• TRY IT: Look for the word "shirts" in the data below, and copy every line that holds it.

(DATA EXCERPTS begins)

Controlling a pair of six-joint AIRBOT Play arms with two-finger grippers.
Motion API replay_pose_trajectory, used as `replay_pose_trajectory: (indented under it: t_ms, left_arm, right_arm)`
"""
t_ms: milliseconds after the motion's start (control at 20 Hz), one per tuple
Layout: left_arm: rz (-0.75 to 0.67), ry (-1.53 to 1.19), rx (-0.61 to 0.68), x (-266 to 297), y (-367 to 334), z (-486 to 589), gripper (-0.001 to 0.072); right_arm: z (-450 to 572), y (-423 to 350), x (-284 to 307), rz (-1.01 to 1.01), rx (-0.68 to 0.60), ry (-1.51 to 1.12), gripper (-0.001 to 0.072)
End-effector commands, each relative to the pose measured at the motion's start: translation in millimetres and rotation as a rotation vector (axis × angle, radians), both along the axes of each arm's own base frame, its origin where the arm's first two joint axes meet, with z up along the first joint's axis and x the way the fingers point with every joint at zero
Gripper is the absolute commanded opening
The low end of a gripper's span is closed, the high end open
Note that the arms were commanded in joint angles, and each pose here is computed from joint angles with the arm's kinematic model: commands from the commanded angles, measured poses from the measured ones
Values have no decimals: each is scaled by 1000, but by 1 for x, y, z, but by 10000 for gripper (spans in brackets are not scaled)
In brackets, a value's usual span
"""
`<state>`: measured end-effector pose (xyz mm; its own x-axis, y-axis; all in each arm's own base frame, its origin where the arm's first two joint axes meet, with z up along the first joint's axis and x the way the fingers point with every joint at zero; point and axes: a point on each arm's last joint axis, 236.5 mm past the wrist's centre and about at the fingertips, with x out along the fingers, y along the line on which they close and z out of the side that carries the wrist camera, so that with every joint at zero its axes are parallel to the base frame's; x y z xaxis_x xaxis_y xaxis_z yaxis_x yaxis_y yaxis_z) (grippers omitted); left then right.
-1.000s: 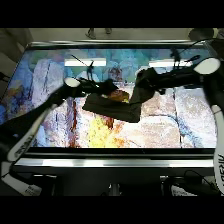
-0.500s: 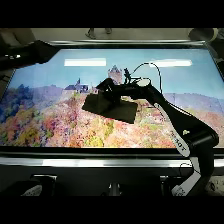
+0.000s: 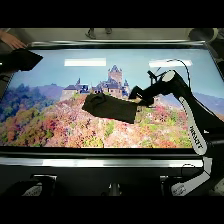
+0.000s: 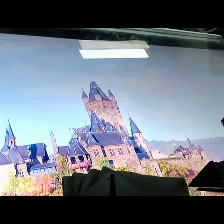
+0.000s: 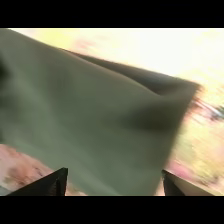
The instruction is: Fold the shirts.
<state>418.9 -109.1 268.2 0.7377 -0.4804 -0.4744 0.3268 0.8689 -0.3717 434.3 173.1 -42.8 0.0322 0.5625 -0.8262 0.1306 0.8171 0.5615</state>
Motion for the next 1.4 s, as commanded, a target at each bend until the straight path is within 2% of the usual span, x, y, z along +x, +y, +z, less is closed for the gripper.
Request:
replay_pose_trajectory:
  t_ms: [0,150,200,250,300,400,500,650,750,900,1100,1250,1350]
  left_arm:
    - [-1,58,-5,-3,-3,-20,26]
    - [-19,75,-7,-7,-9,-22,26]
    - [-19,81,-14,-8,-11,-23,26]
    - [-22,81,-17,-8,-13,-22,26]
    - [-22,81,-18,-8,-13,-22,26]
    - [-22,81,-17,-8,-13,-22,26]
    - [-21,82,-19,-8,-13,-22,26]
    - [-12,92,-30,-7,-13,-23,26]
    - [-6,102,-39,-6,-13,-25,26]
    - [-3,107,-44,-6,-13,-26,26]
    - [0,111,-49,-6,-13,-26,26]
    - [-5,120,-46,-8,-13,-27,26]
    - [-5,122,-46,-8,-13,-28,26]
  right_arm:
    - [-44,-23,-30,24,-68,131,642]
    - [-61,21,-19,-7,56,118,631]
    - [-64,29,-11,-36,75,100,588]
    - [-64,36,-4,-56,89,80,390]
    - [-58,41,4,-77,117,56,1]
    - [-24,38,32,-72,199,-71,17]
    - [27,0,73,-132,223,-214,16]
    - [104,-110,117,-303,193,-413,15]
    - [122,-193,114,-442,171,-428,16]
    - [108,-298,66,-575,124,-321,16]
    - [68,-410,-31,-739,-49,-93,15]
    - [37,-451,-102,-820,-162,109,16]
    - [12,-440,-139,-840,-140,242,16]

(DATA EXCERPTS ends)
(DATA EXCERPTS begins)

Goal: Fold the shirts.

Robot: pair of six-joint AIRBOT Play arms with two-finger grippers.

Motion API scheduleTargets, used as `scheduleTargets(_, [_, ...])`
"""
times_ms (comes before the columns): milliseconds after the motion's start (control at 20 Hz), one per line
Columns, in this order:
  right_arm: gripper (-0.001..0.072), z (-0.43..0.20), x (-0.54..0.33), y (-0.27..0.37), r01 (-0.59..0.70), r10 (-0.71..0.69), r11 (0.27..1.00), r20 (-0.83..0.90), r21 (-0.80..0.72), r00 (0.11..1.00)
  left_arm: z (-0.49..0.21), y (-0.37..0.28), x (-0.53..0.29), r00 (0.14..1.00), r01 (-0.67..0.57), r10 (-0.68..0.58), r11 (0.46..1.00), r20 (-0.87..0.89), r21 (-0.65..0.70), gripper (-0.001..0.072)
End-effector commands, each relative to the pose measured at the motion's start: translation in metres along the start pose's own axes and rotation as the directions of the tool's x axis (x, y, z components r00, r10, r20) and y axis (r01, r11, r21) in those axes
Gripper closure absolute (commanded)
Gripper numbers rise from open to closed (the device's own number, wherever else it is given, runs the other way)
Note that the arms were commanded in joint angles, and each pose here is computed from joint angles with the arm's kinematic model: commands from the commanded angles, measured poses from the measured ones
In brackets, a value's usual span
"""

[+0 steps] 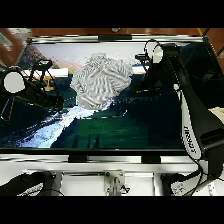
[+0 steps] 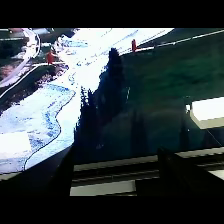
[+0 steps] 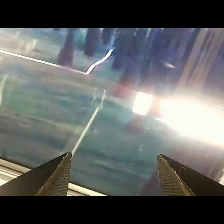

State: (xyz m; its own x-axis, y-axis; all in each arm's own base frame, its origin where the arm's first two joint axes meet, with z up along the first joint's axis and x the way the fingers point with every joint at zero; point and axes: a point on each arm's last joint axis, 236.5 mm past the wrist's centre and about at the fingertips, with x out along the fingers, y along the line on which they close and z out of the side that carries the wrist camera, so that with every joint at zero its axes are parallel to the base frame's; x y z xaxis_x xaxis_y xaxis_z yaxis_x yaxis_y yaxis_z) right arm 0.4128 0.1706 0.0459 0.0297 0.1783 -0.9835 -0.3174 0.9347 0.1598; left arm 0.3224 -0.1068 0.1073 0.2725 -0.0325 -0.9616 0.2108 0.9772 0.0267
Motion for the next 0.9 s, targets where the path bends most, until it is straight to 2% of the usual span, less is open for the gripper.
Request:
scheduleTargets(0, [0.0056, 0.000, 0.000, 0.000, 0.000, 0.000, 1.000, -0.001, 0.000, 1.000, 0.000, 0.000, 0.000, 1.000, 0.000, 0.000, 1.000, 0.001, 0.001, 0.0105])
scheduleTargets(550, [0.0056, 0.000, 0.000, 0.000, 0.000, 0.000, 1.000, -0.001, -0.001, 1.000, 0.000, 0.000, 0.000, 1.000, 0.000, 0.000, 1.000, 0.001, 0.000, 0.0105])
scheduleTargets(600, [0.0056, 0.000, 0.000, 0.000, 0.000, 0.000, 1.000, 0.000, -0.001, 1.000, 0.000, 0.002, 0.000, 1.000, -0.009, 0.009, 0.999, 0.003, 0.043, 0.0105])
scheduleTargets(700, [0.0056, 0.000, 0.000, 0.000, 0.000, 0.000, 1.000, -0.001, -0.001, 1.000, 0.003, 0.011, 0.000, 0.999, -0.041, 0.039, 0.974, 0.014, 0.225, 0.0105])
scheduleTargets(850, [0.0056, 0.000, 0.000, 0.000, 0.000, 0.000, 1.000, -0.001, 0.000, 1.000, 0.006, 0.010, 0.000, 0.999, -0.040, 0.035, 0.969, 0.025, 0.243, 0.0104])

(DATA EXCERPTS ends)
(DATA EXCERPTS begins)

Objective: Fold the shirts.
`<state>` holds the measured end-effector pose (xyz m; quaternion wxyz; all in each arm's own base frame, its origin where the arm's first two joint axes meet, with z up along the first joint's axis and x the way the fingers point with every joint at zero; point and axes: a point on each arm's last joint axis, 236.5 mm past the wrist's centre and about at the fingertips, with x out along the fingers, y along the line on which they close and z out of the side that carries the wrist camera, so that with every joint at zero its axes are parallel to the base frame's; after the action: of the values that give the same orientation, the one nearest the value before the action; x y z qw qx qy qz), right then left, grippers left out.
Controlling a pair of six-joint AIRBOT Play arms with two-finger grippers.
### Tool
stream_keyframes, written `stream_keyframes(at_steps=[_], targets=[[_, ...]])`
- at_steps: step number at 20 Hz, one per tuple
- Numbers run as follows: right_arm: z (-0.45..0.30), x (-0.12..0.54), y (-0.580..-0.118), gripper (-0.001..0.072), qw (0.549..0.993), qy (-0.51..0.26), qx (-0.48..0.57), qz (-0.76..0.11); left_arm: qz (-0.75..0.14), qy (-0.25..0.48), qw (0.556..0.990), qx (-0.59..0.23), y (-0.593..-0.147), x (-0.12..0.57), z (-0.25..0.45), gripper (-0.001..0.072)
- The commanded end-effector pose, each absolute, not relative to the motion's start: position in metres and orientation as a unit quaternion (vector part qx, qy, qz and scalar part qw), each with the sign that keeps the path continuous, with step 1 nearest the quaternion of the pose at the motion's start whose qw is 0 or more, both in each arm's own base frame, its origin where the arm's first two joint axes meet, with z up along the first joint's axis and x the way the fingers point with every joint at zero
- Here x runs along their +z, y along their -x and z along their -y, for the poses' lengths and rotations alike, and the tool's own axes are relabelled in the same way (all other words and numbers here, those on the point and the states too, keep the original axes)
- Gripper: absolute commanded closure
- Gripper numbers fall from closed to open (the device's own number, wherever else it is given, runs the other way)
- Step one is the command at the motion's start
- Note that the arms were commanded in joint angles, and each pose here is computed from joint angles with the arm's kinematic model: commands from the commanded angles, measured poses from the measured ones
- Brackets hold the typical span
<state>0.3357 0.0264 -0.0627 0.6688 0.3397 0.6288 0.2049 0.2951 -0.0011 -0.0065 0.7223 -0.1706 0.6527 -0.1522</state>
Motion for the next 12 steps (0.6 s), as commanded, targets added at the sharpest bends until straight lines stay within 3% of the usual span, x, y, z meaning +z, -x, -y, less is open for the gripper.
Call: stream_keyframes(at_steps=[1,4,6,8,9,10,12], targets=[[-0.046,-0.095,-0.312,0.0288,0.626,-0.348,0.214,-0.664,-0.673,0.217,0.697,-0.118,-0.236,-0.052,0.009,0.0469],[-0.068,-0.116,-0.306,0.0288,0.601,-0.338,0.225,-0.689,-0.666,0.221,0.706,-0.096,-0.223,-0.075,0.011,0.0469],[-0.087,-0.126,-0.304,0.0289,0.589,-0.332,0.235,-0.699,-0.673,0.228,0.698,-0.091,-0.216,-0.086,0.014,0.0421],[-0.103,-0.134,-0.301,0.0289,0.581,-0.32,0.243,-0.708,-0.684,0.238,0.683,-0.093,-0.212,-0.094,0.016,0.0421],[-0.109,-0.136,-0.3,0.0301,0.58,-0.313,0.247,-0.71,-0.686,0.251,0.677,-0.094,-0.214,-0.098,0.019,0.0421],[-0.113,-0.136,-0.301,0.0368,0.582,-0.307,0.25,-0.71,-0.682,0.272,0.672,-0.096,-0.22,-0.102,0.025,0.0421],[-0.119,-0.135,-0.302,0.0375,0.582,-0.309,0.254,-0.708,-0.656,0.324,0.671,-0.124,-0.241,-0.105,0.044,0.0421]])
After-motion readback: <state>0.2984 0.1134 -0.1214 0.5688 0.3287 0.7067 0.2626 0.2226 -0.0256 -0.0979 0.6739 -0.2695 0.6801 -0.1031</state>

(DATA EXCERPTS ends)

• THE COMPLETED TASK:
The instruction is: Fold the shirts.
Goal: Fold the shirts.
Objective: Fold the shirts.

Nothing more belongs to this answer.